What you need to do: Taking the records line by line, how many lines contain the word "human"? Answer with the number only.

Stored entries
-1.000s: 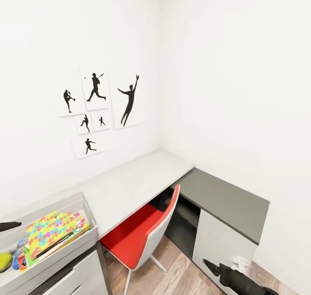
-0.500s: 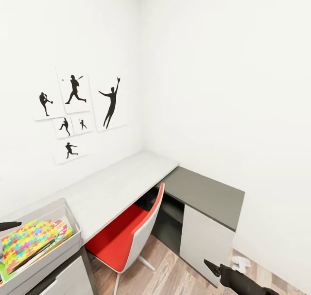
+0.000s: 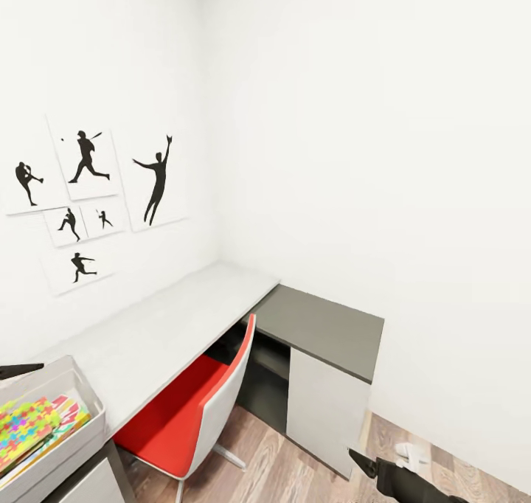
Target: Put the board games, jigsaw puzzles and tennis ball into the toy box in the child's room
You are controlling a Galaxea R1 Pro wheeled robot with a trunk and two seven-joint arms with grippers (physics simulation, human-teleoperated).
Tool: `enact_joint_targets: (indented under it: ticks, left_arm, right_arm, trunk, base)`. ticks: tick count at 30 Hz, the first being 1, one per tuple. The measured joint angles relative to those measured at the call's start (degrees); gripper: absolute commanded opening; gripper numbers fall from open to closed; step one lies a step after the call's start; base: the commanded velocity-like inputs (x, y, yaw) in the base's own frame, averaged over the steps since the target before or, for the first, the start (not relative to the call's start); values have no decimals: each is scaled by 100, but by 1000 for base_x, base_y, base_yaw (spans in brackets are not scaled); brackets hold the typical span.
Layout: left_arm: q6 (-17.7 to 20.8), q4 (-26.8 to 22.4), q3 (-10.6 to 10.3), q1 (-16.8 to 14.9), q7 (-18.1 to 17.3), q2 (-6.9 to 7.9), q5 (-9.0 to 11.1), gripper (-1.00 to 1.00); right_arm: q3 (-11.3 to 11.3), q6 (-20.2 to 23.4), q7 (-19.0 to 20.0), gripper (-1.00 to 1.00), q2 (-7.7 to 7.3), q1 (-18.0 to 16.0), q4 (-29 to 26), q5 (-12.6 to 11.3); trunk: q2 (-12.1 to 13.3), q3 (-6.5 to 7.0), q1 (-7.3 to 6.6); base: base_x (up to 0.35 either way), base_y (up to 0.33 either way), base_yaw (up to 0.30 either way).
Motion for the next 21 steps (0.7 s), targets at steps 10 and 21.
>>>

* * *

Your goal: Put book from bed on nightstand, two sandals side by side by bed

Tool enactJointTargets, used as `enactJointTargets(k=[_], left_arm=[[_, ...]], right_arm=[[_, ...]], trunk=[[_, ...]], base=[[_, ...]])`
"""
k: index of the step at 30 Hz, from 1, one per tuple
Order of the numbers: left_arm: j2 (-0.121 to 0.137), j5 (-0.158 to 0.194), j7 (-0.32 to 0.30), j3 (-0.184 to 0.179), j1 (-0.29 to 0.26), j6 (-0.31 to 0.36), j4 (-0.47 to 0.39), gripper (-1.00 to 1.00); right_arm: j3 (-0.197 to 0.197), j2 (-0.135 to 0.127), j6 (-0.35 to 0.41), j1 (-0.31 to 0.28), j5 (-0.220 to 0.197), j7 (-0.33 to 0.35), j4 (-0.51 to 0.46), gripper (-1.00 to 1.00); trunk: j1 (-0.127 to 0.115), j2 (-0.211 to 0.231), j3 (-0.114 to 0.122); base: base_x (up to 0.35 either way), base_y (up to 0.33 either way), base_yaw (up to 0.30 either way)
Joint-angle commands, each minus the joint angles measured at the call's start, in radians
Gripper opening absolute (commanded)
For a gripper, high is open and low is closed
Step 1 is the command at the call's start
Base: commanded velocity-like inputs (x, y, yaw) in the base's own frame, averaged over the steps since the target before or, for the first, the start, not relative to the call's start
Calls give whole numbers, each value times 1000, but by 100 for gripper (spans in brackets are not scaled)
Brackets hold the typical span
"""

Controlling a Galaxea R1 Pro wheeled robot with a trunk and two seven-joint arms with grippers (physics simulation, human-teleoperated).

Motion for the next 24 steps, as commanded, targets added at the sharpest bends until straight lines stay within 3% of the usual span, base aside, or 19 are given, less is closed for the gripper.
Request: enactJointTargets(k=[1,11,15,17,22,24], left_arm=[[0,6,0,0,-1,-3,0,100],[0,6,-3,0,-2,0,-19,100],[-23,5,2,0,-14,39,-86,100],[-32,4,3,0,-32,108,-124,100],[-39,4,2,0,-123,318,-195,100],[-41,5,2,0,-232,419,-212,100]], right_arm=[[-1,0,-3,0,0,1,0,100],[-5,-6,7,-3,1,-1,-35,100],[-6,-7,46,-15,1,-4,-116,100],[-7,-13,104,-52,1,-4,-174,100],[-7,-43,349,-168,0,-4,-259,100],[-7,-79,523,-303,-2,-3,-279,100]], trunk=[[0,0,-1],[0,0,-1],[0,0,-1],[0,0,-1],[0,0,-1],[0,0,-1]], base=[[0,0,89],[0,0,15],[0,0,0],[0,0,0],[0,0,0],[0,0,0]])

Written reply: 2